WHAT NEEDS TO BE DONE:
In the copy, keep every word of the data below and none of its pictures.

MATERIAL PROVIDED:
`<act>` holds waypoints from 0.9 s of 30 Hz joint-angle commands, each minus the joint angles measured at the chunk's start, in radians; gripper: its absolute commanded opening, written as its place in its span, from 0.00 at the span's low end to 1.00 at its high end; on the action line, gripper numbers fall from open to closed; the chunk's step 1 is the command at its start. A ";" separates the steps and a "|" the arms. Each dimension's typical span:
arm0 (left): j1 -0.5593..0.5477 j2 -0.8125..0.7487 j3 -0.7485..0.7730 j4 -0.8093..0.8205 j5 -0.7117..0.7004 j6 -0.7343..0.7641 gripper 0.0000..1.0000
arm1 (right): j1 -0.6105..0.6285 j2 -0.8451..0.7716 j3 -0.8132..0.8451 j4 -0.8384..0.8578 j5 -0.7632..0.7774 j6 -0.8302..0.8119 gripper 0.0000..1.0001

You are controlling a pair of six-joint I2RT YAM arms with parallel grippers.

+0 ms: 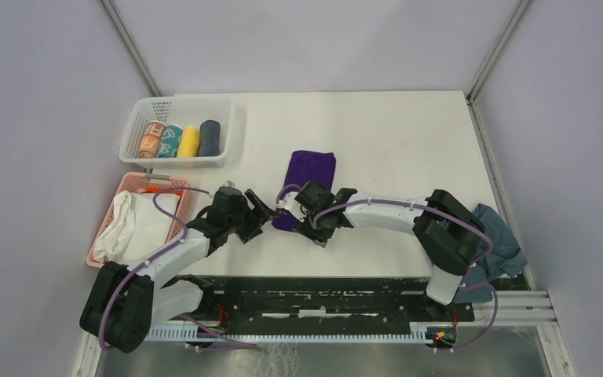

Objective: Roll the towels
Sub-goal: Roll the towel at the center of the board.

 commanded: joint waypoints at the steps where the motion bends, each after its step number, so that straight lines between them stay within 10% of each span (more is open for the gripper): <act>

TASK ANSWER:
`<act>` holds waypoints from 0.9 s of 30 Hz joint-angle commands, each minus the joint angles measured at the chunk's start, in radians; gripper: its absolute commanded opening, written as its place in its span, from 0.00 at the span's low end to 1.00 at its high end; on the action line, gripper numbers fall from open to closed; the chunk's step 1 is the command at its start. A ";" separates the steps and a "|" the arms. Each dimension's typical span:
arm0 (left): j1 -0.5593..0.5477 j2 -0.8125..0.7487 j3 -0.7485..0.7730 j4 -0.8093..0.8205 j5 -0.7117..0.7004 j6 -0.7343..0.7641 gripper 0.0000..1.0000
arm1 (right): j1 -0.6105..0.6285 j2 -0.8451..0.7716 j3 -0.8132..0.8451 j4 -0.8384..0.8578 j5 -0.7632..0.7774 j6 -0.8302..0.8119 gripper 0.0000..1.0001

You are controlling a pair of six-joint I2RT YAM arms with parallel grippers.

+0 ms: 

Objective: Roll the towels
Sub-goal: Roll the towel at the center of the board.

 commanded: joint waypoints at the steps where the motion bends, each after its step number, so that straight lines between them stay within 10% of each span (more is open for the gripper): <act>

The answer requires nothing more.